> **What is expected**:
An exact reproduction of the lines below, from the first through the one with "<point>106,223</point>", is the whole answer; pictures have no place in it.
Data Start Marker
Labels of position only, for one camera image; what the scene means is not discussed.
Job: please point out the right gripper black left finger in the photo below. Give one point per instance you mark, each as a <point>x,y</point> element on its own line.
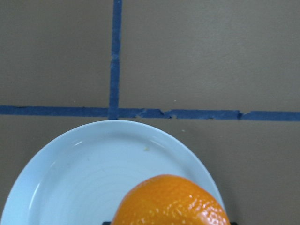
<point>106,223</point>

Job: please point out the orange fruit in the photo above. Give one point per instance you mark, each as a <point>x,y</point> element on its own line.
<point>169,200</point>

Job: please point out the light blue plate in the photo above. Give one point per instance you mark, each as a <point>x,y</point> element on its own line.
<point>81,176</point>

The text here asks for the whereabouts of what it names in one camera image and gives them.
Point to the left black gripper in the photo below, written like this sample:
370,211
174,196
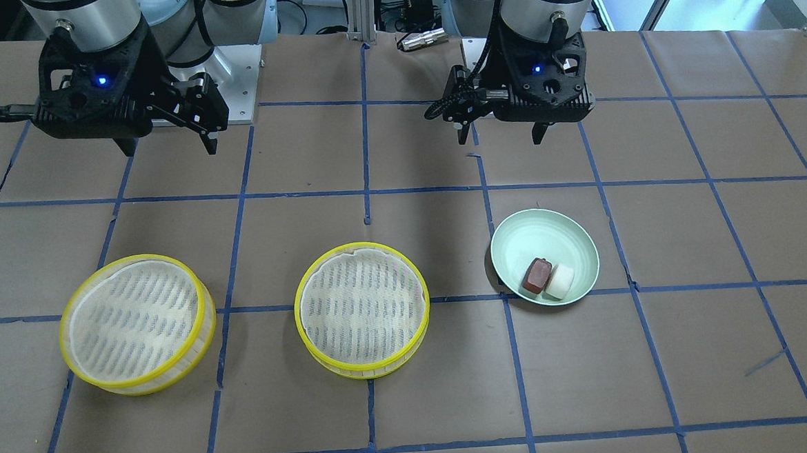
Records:
492,61

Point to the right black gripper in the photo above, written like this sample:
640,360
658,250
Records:
153,63

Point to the brown bun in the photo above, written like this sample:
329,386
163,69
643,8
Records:
537,276

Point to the white bun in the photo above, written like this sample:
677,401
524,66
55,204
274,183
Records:
560,281

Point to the yellow steamer basket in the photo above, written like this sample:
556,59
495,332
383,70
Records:
137,325
362,310

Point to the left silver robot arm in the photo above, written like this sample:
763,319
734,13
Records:
474,18

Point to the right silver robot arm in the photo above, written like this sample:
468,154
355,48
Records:
187,31

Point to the silver metal connector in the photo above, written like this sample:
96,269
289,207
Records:
415,41

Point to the mint green bowl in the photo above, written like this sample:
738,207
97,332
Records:
528,234

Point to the black power adapter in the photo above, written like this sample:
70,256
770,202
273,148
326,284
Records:
417,12

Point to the aluminium frame post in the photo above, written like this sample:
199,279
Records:
361,20

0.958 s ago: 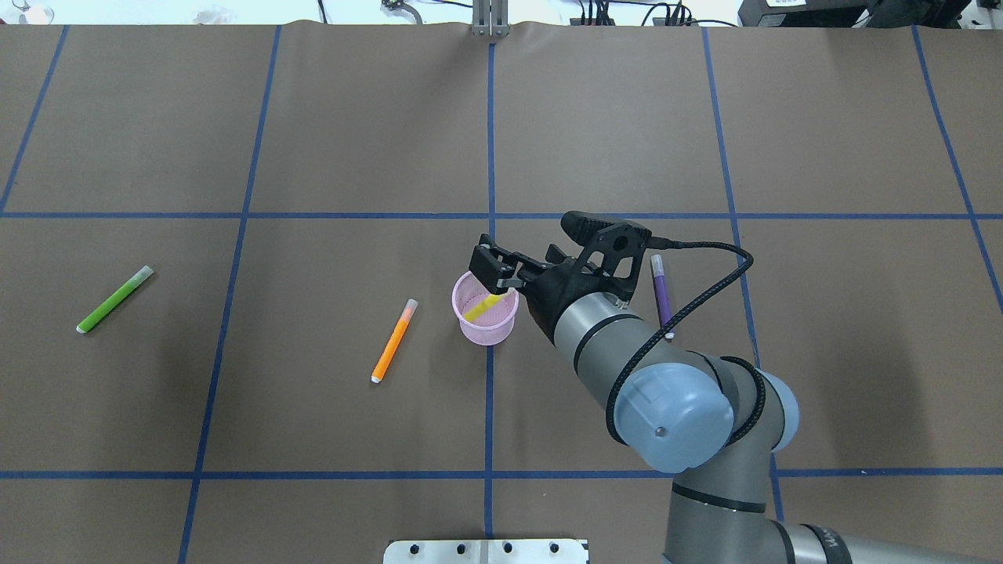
Data End Marker
> **The answer**:
Labels of position only, for one camera image; what the scene means is not discussed.
Job: please point out the right gripper black left finger in the photo below. Give one point per instance you mark, each as a <point>x,y</point> element on its own line.
<point>106,223</point>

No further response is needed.